A person’s passion is the sincerest definition of who they are. Passion can manifest itself in a hobby, an aspiration, or if you’re really lucky, a career. Take two people, Joe and Jane, as an example. Joe has a passion outside of his career. He devotes a lot of his free time to this passion and naturally speaks about it to his peers. When his peers think of him they probably define him as “person passionate about X.” Now take Jane, one of the lucky few who has made a career out of her passion. She devotes twice the amount of time, twice the amount of energy and twice the amount of conversation to her passion. How do you think her peers define her?

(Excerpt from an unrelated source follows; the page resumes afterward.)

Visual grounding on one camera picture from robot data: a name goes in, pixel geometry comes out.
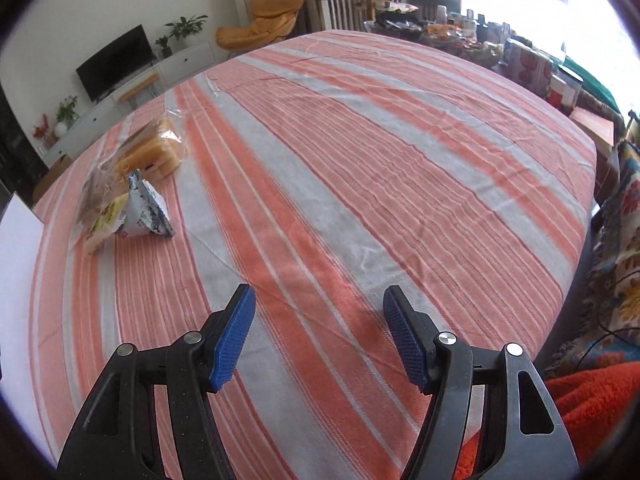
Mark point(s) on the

If you’ve read Simon Sinek’s bestseller Start With Why, then Jane will remind you of Herb Kelleher, co-founder of Southwest Airlines, or Steve Jobs, co-founder of Apple Inc. Joe will remind you of the Wright Brothers. Each of these individuals built empires by undyingly following their passion. Sure, you can claim that these individuals are used as examples because of winner’s bias. But they succeeded because not only were they extremely passionate. They succeeded because they were able to clearly communicate their visions.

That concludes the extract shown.